Are Wallflowers Part of the Conversation?

As an extension of two recent posts (Is Blogging Really a Conversation and BlogHer: Where the Women Bloggers Are) , I’d like to share my thoughts on whether "wallflowers" are part of the conversations taking place online.

My BlogHer post was actually inspired by Tom Vander Well’s A Word to Blog Wallflowers. In it, Tom shares the story of a reader who has extended the conversation Tom starts by passing the blog on to others – even though the reader has never commented on Tom’s site.

Some of the bloggers I read had not yet seen a link from here or a comment on their site. I took the opportunity to thank them. Was it part of a conversation? Not really, but it started one I’ll always remember.
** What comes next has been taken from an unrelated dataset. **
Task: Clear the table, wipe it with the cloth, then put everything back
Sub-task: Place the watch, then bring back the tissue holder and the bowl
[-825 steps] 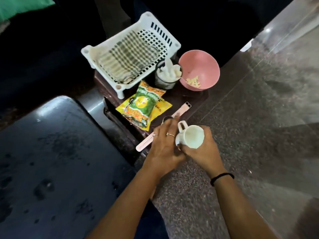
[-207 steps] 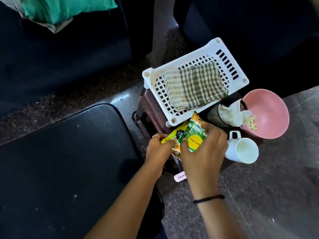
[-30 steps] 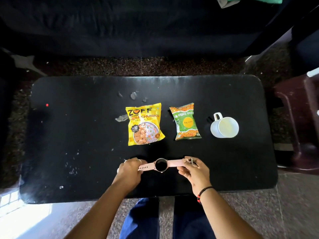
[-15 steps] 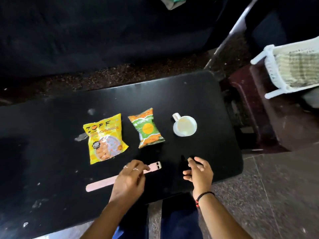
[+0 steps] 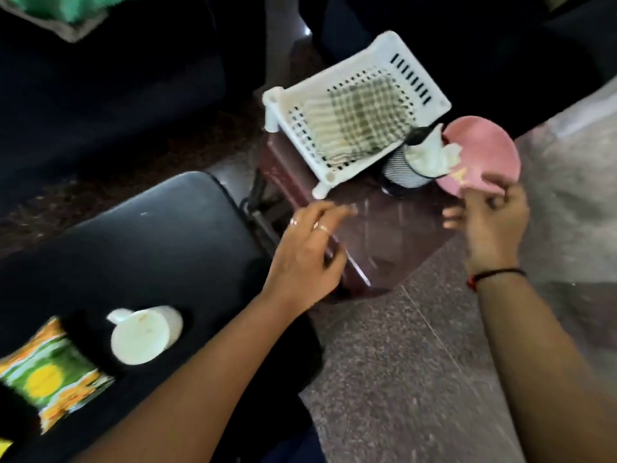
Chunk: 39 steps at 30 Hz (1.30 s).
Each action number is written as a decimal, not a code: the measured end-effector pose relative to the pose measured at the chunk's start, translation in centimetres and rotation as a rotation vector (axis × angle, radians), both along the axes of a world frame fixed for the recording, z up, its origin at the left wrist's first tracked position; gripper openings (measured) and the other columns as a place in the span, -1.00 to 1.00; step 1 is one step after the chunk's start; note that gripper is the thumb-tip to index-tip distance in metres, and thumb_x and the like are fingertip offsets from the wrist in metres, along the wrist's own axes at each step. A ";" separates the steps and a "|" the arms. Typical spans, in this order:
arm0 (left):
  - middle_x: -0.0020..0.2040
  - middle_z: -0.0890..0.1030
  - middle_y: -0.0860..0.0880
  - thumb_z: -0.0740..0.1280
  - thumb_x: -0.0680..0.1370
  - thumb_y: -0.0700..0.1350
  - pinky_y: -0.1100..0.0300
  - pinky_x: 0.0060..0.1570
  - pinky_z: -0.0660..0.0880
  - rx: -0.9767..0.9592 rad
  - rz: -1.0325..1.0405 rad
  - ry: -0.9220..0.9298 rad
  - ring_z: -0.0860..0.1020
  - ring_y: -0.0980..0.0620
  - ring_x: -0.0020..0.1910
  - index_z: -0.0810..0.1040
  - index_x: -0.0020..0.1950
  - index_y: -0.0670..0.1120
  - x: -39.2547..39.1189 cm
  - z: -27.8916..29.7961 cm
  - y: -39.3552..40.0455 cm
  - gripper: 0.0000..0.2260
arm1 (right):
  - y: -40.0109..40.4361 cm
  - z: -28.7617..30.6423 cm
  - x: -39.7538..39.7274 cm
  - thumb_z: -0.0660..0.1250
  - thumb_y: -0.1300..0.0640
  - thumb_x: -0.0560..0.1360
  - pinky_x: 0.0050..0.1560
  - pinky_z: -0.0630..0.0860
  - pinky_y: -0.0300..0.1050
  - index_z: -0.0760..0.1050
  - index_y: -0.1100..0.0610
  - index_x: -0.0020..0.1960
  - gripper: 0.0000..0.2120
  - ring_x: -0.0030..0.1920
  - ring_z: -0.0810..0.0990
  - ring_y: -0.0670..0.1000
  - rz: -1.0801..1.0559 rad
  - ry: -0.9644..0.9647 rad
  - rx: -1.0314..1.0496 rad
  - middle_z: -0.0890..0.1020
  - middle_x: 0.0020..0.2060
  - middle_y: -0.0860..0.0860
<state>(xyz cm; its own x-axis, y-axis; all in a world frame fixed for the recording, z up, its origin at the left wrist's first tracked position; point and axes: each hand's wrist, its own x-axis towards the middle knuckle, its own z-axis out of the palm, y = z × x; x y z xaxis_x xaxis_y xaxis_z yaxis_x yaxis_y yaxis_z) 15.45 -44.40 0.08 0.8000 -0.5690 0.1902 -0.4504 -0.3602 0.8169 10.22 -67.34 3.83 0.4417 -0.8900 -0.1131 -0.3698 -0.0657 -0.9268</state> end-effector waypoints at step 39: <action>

It may seem that I’ve played the role of the wallflower, but often I share these sites with others. One such site is Rosanna Marotta’s management+ethics. A great blog I’ve shared with several – though until now, no linkage or comments. Am I part of the conversation? Yes – a bridge.

In many cultures, when one approaches in a conversation, the polite thing to do is remain in the background getting a deeper sense of the context and the personalities before jumping in and sharing an opinion. Listen First.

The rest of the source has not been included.